Comparing Patient-Reported Outcomes for Treating Localized Prostate Cancer

The CEASAR study brings long-term insight into adverse effects of prostate cancer treatments.

“Prior studies have quantified the harms of prostate cancer treatment. But they have been difficult to execute. We wanted to include newer treatments in the comparison and study a more diverse population.”

Understanding the comparative adverse effects of approaches to localized prostate cancer treatment can support informed decision making and, as a result, may lead to better patient outcomes. With this in mind, researchers at Vanderbilt University Medical Center designed an ambitious, prospective, cohort study — the Comparative Effectiveness Analysis of Surgery and Radiation, or CEASAR, study — to compare functional outcomes and adverse effects associated with radical prostatectomy, external beam radiation therapy (EBRT) and active surveillance.

“Prior studies have quantified the harms of prostate cancer treatment,” said Daniel Barocas, M.D., associate professor of Urologic Surgery at Vanderbilt and co-principal investigator of the study. “But they have been difficult to execute. We wanted to include newer treatments in the comparison and study a more diverse population.”

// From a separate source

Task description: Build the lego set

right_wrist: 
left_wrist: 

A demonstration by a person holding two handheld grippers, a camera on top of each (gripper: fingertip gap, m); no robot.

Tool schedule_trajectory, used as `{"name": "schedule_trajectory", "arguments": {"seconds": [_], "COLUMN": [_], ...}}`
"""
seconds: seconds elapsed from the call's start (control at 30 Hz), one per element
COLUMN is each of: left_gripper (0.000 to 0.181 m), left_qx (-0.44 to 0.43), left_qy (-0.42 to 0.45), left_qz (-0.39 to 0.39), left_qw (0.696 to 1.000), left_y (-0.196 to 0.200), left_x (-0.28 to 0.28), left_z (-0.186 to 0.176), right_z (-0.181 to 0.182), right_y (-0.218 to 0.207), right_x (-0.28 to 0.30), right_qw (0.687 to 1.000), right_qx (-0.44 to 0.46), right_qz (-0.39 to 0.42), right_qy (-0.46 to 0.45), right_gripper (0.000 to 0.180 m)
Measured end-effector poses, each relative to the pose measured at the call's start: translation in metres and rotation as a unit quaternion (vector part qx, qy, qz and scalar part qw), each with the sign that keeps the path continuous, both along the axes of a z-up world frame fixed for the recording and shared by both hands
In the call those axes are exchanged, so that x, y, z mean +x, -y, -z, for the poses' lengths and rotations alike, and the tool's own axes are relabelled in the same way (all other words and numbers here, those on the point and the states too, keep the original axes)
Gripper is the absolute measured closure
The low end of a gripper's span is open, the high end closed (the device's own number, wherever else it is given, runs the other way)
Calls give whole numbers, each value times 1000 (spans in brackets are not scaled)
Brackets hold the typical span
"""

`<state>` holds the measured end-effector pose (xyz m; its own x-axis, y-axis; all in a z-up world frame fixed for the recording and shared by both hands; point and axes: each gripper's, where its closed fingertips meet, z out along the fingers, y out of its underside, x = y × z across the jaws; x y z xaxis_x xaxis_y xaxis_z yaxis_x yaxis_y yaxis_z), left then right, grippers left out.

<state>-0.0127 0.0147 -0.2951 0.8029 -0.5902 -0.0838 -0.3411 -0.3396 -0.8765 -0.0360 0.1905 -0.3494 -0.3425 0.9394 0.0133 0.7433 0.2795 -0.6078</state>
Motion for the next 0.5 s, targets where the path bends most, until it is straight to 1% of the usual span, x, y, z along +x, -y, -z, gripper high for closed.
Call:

David Penson, M.D., Chair of Urology and director of the Vanderbilt Center for Surgical Quality Outcomes Research, was co-principal investigator of the study and senior author of the results published in JAMA. The study was a collaboration with investigators from the University of Texas, the University of California San Francisco, Emory University, the University of California Irvine, the University of Southern California, the University of Utah, Rutgers University, Louisiana State University and Tennessee Valley Veterans Administration Health System.

Cohort

The study involved 2,550 men (≤80 years) diagnosed in 2011-2012 with clinical stage cT1-2, localized prostate cancer, with prostate-specific antigen levels less than 50 ng/mL and enrolled within six months of diagnosis. The mean age was 63.8 years; 74 percent of participants were white. 55 percent had intermediate- or high-risk disease, of whom 1,523 (59.7%) received radical prostatectomy, 598 (23.5%) EBRT, and 429 (16.8%) active surveillance. Men in the EBRT group were older (mean age, 68.1 years versus 61.5 years) and had worse baseline sexual function than men in the radical prostatectomy group.

Measures

Outcomes were measured by patient-reported function on the 26-item Expanded Prostate Cancer Index Composite (EPIC) 36 months after enrollment. Higher domain scores (range, 0-100) indicated better function. “Minimum clinically important difference” was defined as 10 to 12 points for sexual function, 6 points for urinary incontinence, 5 points for urinary irritative symptoms, 5 points for bowel function and 4 points for hormonal function.

Results

In the cohort of men with localized prostate cancer, the following outcomes were reported:

  • Sexual Function – Radical prostatectomy was associated with significant declines in sexual function compared with external beam radiation therapy (−11.9 points on the 100-point scale) and active surveillance (−16.2 points) at three years. Active surveillance was not clinically significant (−4.3 points).
  • Urinary Incontinence – Radical prostatectomy was associated with worse urinary incontinence than EBRT (−18.0 points) and active surveillance (−12.7 points) but was associated with better urinary irritative symptoms than active surveillance (5.2 points).
  • Bowel/Hormone Function – No clinically significant differences for bowel or hormone function were noted beyond 12 months.
  • Quality of Life/Survival – No differences in health-related quality of life (physical functioning and energy or fatigue) or disease-specific survival (three deaths) were noted (99.7%-100%).

Conclusions 

The study demonstrated the frequency and severity of the adverse effects of contemporary treatments for prostate cancer and the likelihood of preserved global quality of life regardless of treatment, thus providing a basis for shared decision making. It may inform future research on personalized risk assessment, tools to facilitate shared decision making and other patient-centered outcomes.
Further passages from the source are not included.